Austin sudah melihat beberapa lukisan milik Ally. Lukisan Ally sangat bagus dan wajar saja jika gadis itu mendapatkan peringkat pertama di jurusannya karena bakatnya itu. Austin bukan kolektor barang seni, tapi ia yakin pada instingnya kalau lukisan Ally memiliki nilai seninya sendiri.
“Ally, maukah kamu membuat lukisan untukku?” Austin tiba-tiba ingin melihat Ally melukis.
“Bagaimana kalau aku melukis dirimu?”
Austin berpikir sejenak, “oke, tapi aku harus bergaya seperti apa?”
“Duduk di sana dan tersenyumlah.”
“Oh, hanya begitu saja?”
“Aku bisa melukis dengan segala gaya.” Ally tersenyum.
“Baik.” Austin segera mencari tempat dan Ally menyiapkan peralatannya. Ia masih memiliki beberapa kanvas walaupun hanya ada dua yang masih kosong dalam ukuran yang kecil.
Austin tersenyum dan Ally mulai melukis wajah Austin. Ally tidak keberatan untuk menuruti permintaan Austin, karena pria itu sudah sangat banyak membantunya. Ally sudah menyiapkan warna-warna yang akan ia gunakan untuk melukis wajah tampan itu. Austin membuat Ally malu, karena harus sering-sering menatapnya dengan sungguh-sungguh. Austin seperti malaikat yang jatuh ke bumi, selain tampan dia juga begitu baik kepada Ally. Gadis itu sangat beruntung bisa bertemu dengan Austin.
“Kita bisa mengobrol, kamu tidak harus tersenyum terus. Itu melelahkan.” Ally berkata sambil mencoret-coretkan kuas.

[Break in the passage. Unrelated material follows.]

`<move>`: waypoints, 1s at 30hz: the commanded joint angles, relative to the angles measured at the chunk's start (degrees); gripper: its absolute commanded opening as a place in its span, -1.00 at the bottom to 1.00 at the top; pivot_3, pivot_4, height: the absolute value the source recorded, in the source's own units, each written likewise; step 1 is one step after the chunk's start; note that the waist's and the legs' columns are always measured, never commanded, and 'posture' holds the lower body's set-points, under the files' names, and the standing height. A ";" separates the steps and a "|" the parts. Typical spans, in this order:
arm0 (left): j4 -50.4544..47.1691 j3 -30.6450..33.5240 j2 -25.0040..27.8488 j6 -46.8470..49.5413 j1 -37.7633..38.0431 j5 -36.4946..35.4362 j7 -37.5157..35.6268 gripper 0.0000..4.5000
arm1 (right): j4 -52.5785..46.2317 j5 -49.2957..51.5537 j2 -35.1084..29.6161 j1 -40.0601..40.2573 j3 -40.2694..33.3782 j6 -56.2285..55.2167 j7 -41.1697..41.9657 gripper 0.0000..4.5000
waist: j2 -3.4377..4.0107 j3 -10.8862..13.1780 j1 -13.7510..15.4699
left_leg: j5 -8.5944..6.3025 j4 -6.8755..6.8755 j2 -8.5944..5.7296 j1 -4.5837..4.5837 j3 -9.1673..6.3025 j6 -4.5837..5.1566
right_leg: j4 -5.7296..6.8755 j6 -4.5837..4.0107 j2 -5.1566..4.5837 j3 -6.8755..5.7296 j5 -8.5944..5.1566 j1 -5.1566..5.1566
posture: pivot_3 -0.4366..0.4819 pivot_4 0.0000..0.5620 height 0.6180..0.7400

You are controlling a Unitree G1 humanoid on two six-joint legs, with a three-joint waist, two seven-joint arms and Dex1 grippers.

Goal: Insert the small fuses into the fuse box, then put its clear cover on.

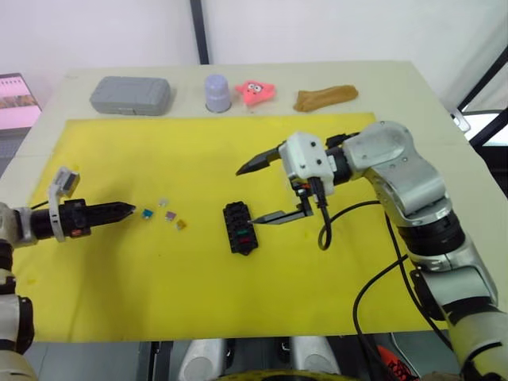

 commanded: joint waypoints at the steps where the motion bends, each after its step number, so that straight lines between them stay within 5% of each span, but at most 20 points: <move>1: 1.30 -0.56 -0.28 0.09 -1.43 0.98 -1.51 0.01 | -2.45 0.37 -0.30 -0.27 -0.45 -0.52 -0.48 1.00 | 0.00 0.00 -0.03 | 0.00 0.00 0.00 0.00 0.00 0.00 | 0.00 0.00 0.00 0.00 0.00 0.00 | -0.05 -0.47 0.85; 30: 10.45 -2.69 -7.16 -5.65 -7.95 8.66 -4.62 0.01 | -5.84 1.18 -1.52 0.21 -0.81 3.40 -2.09 1.00 | -0.02 -0.01 0.22 | 0.02 0.03 -0.04 0.01 -0.01 -0.02 | 0.02 0.01 -0.02 -0.01 0.00 0.03 | -0.05 -0.47 0.85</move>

“Aku penasaran seperti apa wajahku ketika berpindah ke kanvasmu.”
“Pasti akan mirip.” Kata Ally yakin, “aku sering melukis orang-orang yang meminta untuk dilukis.”
“Sudah berapa orang yang kau lukis?”
“Aku tidak menghitungnya. Aku suka melukis sejak lama dan sudah banyak lukisanku yang aku berikan ke galeri seni.”
“Apa saja yang bisa kau lukis?” Austin bertanya, karena dia sedang berpikir.
“Banyak, tergantung tema yang diinginkan.”
“Maukah kamu bekerja untukku? Sepertinya aku memerlukan beberapa lukisan untuk menghias sebuah hotel.”
“Serius? Kalau aku menerimanya bisakah uangnya digunakan untuk membayar segala biaya yang aku habiskan di rumahmu? Aku merasa tidak enak jika terus-terusan tinggal secara gratis di sini, meskipun dirimu sangat baik, Austin.” Mata Ally berbinar-binar.
“Padahal aku benar-benar tulus kepadamu. Tapi kau mau mengambil pekerjaan itu?” Austin memang sedang mencari orang untuk membeli beberapa lukisan, tapi belum ia lakukan. Karena Ally bisa melukis, membuat gadis itu bekerja untuk dirinya akan membuatnya bisa manahan Ally dalam waktu yang lama.
“Akan kuambil, aku pengangguran.” Ally tersenyum malu-malu.
“Tapi … aku rasa akan ada banyak lukisan yang harus kau buat. Aku akan meminta mereka memberikan gambar dari ruangan-ruangan yang akan menjadi tempat lukisanmu. Dapatkah kamu membuat beberapa sample untuk lukisan-lukisanmu? Versi kecil saja.”
“Bisa, aku akan mengerjakannya dengan buku gambar. Kalau boleh tahu untuk hotel mana?”
“Curtis Hotel.”
“Wow, itu hotel terbesar dan terbagus. Aku jadi kurang percaya diri kalau tidak membuat sesuatu yang baik.” Ally tahu sekali bagaimana reputasi dari Curtis Hotel. Ally tidak banyak bertanya lagi, padahal ia penasaran apakah Austin ini bekerja disana atau memiliki rekan di sana.